» **What to produce**: From the first line of the data below through the line bearing "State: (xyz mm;", reproduce each line exactly; do not include pictures.

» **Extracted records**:
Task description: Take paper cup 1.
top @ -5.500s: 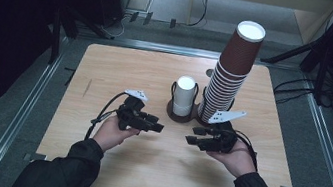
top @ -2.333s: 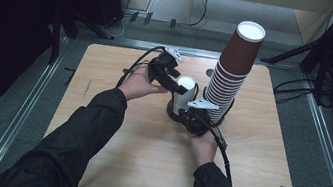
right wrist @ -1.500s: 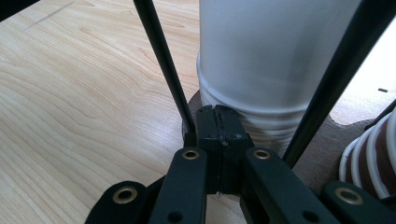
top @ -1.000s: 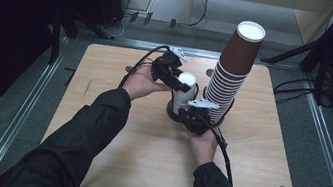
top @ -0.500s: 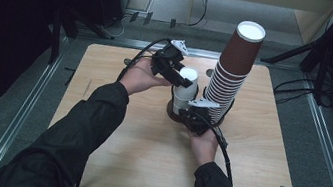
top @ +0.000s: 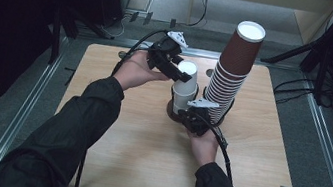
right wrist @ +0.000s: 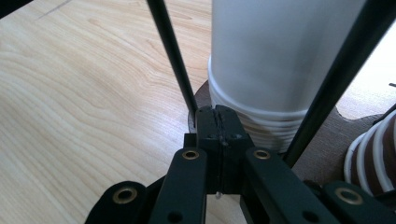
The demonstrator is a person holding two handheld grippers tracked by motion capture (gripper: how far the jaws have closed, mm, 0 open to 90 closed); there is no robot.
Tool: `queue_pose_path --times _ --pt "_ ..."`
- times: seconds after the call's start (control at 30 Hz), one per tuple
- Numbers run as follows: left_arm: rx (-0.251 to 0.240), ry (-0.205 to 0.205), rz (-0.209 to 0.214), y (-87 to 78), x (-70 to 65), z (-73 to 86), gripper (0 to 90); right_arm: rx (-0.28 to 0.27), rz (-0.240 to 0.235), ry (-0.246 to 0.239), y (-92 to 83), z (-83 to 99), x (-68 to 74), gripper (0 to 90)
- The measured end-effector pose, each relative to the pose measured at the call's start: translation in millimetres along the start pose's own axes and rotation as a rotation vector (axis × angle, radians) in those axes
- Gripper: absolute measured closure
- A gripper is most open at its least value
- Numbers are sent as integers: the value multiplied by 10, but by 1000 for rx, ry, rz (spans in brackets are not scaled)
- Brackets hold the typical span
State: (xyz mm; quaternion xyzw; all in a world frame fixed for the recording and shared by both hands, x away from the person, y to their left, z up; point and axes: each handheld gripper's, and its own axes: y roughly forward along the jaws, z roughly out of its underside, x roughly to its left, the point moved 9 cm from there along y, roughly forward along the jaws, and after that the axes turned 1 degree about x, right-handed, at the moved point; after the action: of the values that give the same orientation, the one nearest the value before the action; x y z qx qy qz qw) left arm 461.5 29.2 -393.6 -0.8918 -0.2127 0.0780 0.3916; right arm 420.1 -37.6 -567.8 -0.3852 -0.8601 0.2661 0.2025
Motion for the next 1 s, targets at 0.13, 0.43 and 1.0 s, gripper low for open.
queue_pose_path --times 0.13,0.43,1.0 --pt "-10 -4 1 -78 -20 6 352 6 -24 -4 -60 9 25 882" --pt "-18 17 6 -271 -109 32 352 29 -71 -23 -204 81 86 877" --pt "-36 48 25 -470 -380 304 353 4 -265 -194 -752 -3 240 671"
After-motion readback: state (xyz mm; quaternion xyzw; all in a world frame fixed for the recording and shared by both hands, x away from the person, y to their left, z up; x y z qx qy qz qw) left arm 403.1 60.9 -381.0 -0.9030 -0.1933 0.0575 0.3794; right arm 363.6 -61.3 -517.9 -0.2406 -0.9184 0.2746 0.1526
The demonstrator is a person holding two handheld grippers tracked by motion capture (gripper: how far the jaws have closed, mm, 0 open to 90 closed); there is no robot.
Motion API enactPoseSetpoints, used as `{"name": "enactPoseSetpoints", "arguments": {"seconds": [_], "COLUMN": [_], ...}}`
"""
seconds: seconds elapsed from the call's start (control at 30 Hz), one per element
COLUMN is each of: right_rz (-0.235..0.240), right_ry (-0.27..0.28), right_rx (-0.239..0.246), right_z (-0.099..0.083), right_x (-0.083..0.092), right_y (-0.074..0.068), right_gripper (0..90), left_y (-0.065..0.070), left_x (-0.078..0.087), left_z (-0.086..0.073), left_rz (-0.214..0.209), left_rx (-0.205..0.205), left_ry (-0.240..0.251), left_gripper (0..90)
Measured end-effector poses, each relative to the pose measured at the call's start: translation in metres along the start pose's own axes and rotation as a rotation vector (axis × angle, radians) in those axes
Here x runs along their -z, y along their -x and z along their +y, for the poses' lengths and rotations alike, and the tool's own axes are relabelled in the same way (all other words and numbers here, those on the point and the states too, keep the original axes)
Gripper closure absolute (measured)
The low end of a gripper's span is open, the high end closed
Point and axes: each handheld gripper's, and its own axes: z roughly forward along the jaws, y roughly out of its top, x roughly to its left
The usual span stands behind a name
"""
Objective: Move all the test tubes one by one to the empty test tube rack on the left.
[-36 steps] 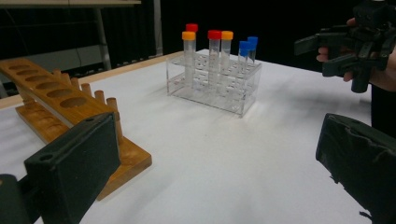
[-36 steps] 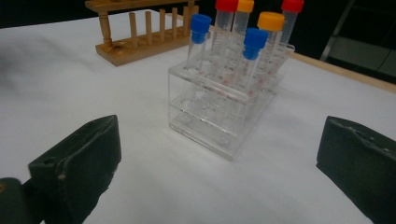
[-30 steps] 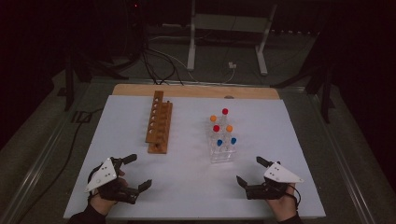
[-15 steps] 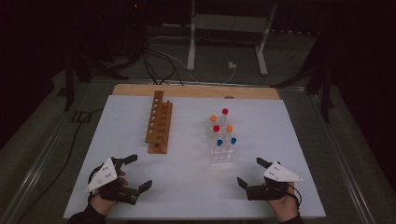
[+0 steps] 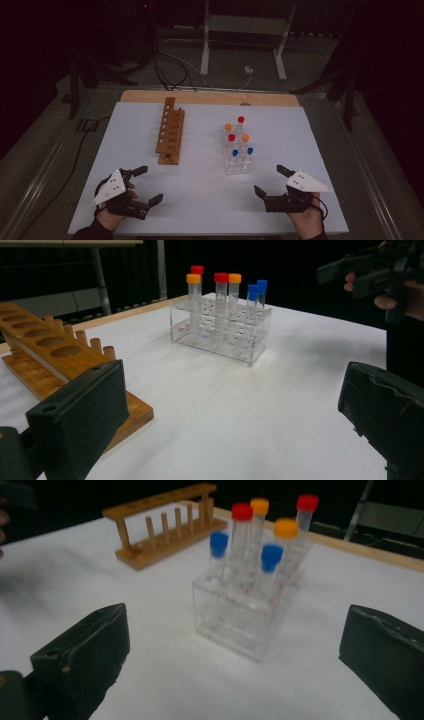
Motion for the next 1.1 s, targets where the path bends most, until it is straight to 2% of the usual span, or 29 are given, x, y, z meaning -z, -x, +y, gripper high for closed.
{"name": "enactPoseSetpoints", "arguments": {"seconds": [0.2,0.4,0.5,0.6,0.63,0.7,0.73,0.83,0.93,0.97,1.1], "right_rz": [0.006,0.014,0.039,0.017,-0.008,-0.035,-0.045,-0.047,-0.054,-0.052,-0.051], "right_ry": [0.008,0.028,0.06,0.058,0.048,0.026,0.018,0.029,0.023,0.013,-0.022], "right_rx": [0.0,0.031,0.021,0.026,0.03,0.06,0.056,-0.024,-0.041,-0.065,-0.08], "right_z": [0.015,0.027,0.032,0.035,0.037,0.038,0.039,0.039,0.037,0.035,0.031], "right_x": [0.0,-0.004,-0.007,-0.009,-0.013,-0.018,-0.021,-0.031,-0.036,-0.041,-0.053], "right_y": [0.0,0.003,0.006,0.008,0.01,0.012,0.012,0.015,0.017,0.019,0.02], "right_gripper": [0.0,0.0,0.0,0.0,0.0,0.0,0.0,0.0,0.0,0.0,0.0], "left_y": [0.0,0.0,0.0,0.0,0.0,0.0,0.0,0.0,0.0,0.0,0.0], "left_x": [0.0,0.001,0.0,0.001,0.001,0.001,0.001,0.001,0.001,0.001,0.001], "left_z": [0.0,0.0,0.0,0.0,0.0,0.0,0.0,0.0,0.0,0.0,0.0], "left_rz": [-0.001,0.0,-0.001,0.001,0.001,0.001,0.001,0.0,0.001,0.0,-0.002], "left_rx": [0.003,0.004,0.003,0.003,0.003,0.003,0.004,0.002,0.003,0.004,0.005], "left_ry": [0.005,0.009,0.007,0.008,0.009,0.007,0.007,0.007,0.005,0.007,0.006], "left_gripper": [0.4,0.4,0.4,0.4,0.4,0.4,0.4,0.4,0.4,0.4,0.4]}}
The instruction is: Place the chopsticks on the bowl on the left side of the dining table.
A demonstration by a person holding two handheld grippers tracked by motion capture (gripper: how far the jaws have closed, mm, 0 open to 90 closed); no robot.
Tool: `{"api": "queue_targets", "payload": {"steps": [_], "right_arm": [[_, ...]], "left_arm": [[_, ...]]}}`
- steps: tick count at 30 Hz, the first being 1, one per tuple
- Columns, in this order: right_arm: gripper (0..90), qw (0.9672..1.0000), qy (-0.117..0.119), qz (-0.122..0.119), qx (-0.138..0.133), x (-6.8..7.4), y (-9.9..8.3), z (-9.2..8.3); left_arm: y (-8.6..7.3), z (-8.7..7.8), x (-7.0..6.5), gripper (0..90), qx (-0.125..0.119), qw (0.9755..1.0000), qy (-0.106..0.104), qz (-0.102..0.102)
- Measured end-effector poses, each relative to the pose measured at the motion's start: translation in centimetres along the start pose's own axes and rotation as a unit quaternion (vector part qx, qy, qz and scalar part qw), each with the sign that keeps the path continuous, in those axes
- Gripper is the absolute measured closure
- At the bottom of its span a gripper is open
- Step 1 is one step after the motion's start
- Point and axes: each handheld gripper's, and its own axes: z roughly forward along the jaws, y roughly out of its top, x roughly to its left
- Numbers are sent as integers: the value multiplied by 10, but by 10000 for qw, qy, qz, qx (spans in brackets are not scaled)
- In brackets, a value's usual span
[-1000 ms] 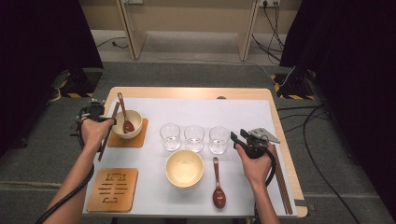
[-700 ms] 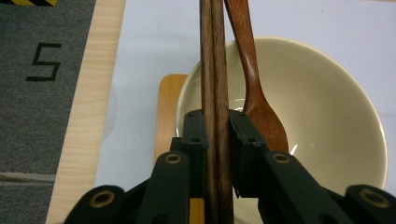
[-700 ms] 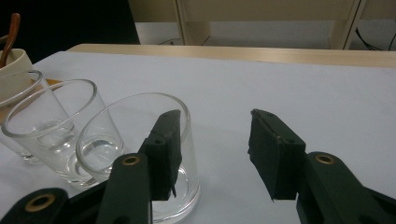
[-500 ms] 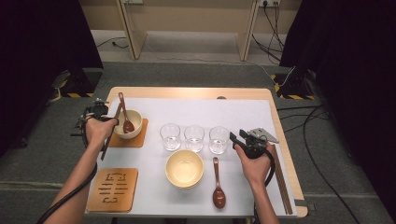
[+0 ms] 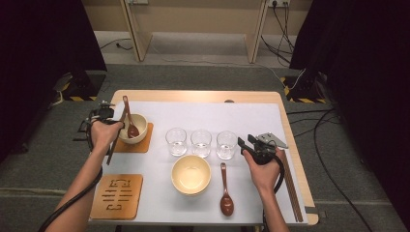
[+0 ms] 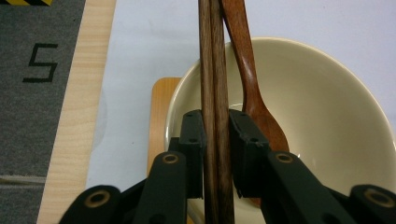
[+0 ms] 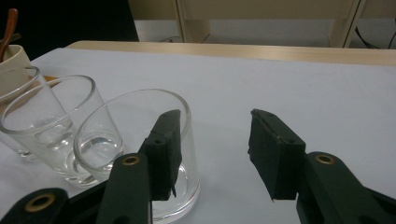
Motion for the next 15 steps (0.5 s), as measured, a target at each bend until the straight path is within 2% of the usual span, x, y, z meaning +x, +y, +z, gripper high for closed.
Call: {"api": "queue_targets", "payload": {"steps": [8,15], "right_arm": [[534,10000,-30,10,10,-1,1,-1],[533,9999,-149,-10,-78,-5,5,-8]], "left_arm": [[-3,-2,0,675,-69,9999,-79,130],[0,-13,-3,611,-252,9994,-135,211]]}}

» **Output**:
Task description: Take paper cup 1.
top @ -5.500s: 
top @ -2.333s: 
right wrist @ -1.500s: 
top @ -1.000s: 
top @ -0.500s: 
top @ +0.000s: 
right wrist @ +0.000s: 
The demonstrator is a person holding two handheld grippers tracked by motion capture (gripper: how far the jaws have closed, mm, 0 open to 90 closed); there is no robot.
Tool: `queue_pose_path --times _ --pt "_ ..."`
- times: seconds after the call's start (control at 30 Hz), one per tuple
- Numbers run as follows: left_arm: rx (-0.251 to 0.240), ry (-0.205 to 0.205), rz (-0.209 to 0.214), y (-87 to 78), x (-70 to 65), z (-73 to 86), gripper (0 to 90); right_arm: rx (-0.28 to 0.27), rz (-0.240 to 0.235), ry (-0.246 to 0.239), y (-92 to 83), z (-83 to 99), x (-68 to 74), gripper (0 to 90)
- The measured end-effector pose, each relative to the pose measured at the call's start: translation in millimetres along the start pose's own axes and rotation as a rotation vector (axis × angle, radians) in those axes
- Gripper: absolute measured closure
- A gripper is most open at its least value
- Numbers are sent as integers: the value multiplied by 10, but by 1000 for rx, ry, rz (spans in brackets are not scaled)
- Brackets hold the typical span
State: (xyz mm; quaternion xyzw; all in a world frame fixed for the recording and shared by both hands, x away from the person, y to their left, z up; point and axes: each handheld gripper's, and its own axes: y roughly forward along the jaws, z roughly out of its underside, x roughly to its left, the point moved 9 cm from there along y, roughly forward along the jaws, and after that the axes turned 1 degree about x, right-handed, at the moved point; after the action: of the values that give the same orientation, the one nearest the value before the action; x y z qx qy qz qw) left arm 461.5 29.2 -393.6 -0.8918 -0.2127 0.0780 0.3916; right arm 420.1 -37.6 -567.8 -0.3852 -0.8601 0.2661 0.2025

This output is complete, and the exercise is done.